Erika era consciente de que para el puesto de niñera la gente solía preferir a jóvenes maestras, a ser posible solteras y sin hijos, y que la demanda de institutrices no era demasiado grande porque, al menos en la ciudad, la mayor parte de los niños de las familias acomodadas asistía a la escuela. Y la tarea de llevar a los alumnos una bandeja con una comida frugal tres veces al día, una por cada descanso, no respondía exactamente a lo que Erika se imaginaba. Lo había reflexionado mucho, pero por mucho empeño que puso no consiguió que se le ocurriese ninguna idea mejor, porque al fin y al cabo no gozaba de cualificación alguna. Frieda van Drag se quedó pensando unos instantes, apartó a un lado la taza y entrechocó suavemente las manos con un visible entusiasmo:

—Mevrouw Bergmann, mevrouw Bergmann, qué oportuno, verá… Ese es precisamente el propósito de mi viaje a la ciudad. Con tantos niños…, la plantación… Bueno, busco desesperadamente a una mujer joven y decente que estuviera interesada en trabajar en la plantación y encargarse de la educación de los niños. Las esclavas con el tiempo… Bueno, no tienen ninguna cultura. Como amas de cría y niñeras sirven, pero cuando llega el momento de instruir a los niños…

Erika no daba crédito a lo que oía. ¿De veras el destino iba a revelarse tan generoso con ella? Lanzó una mirada a Frieda van Drag cargada de esperanza.

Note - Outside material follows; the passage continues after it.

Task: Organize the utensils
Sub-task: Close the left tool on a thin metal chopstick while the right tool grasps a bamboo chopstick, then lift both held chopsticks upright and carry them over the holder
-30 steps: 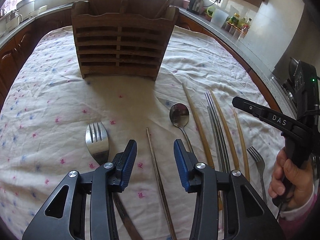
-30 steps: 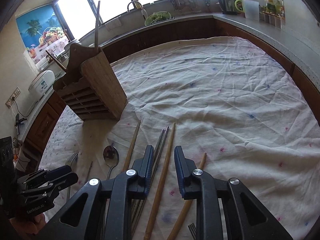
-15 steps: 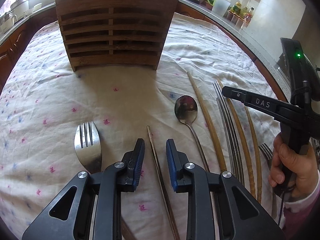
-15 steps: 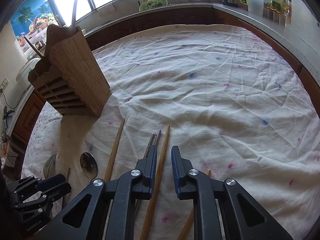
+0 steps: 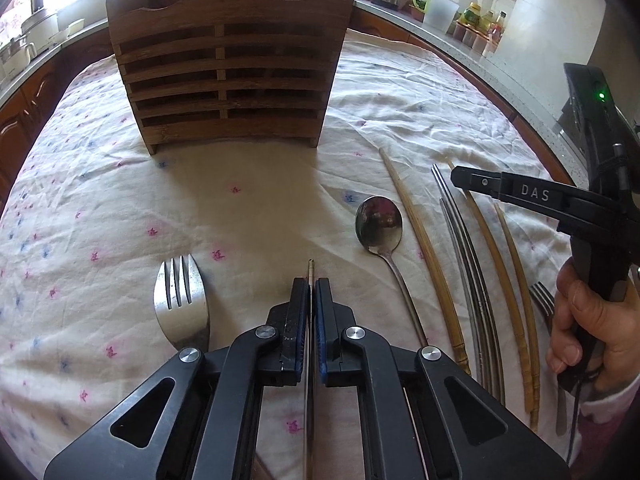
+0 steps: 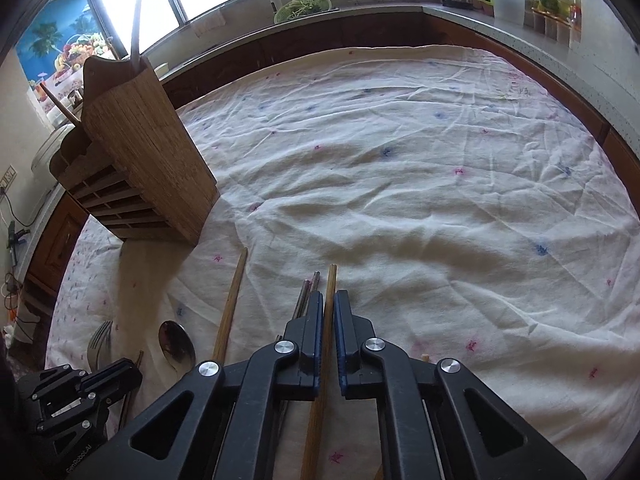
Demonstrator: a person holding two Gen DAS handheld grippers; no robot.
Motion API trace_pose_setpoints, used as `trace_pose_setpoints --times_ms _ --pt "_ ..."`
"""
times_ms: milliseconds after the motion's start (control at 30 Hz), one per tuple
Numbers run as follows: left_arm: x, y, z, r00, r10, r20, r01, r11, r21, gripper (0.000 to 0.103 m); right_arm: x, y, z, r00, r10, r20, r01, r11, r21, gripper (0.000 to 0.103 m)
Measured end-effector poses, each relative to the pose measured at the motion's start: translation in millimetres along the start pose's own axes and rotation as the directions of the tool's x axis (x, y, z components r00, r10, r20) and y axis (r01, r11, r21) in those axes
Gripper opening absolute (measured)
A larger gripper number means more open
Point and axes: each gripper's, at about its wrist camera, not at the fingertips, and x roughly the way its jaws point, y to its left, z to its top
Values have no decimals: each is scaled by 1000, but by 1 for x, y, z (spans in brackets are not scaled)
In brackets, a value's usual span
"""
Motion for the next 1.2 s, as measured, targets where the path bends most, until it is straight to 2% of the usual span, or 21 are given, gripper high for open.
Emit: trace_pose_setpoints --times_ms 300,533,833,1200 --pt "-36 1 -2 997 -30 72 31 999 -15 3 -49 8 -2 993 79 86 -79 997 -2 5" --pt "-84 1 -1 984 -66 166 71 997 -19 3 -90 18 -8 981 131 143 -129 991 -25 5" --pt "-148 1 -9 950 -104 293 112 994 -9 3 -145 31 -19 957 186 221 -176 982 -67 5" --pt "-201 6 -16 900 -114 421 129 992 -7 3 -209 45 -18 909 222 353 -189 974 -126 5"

—¿Me está diciendo, entonces, que usted estaría dispuesta a…?

—Desde luego que sí, cielo, por lo que la conozco, usted sería la persona perfecta para ese trabajo. Para mí sería un motivo de satisfacción.

Erika todavía no se atrevía a alegrarse.

—Y Reiner, ¿no le importaría a usted que me llevara conmigo al niño?

Erika había contado con que resultaría difícil encontrar un trabajo mientras Reiner llevase pañales.

—Por eso no debe preocuparse. Un niño más en casa ni siquiera se notará y en mi opinión usted es lo bastante responsable como para no descuidar sus obligaciones. Entonces, ¿trato hecho?

Frieda le tendió la mano por encima de la mesa.

Erika estaba algo desconcertada por la oferta de trabajo. En realidad, su único objetivo era hacer contactos. «Pero ¡da igual! ¡Esta es mi oportunidad!», pensó con una alegría desbordante y, con una tímida sonrisa, estrechó la mano de Frieda van Drag.

—¡Perfecto! Dentro de dos días partimos de regreso, ¿cree que tendrá tiempo para disponerlo todo?

Erika asintió. Equipaje no tenía mucho. En su interior estalló de júbilo, ¡pronto estaría más cerca de Reinhard y mucho antes de lo que jamás hubiera podido imaginar!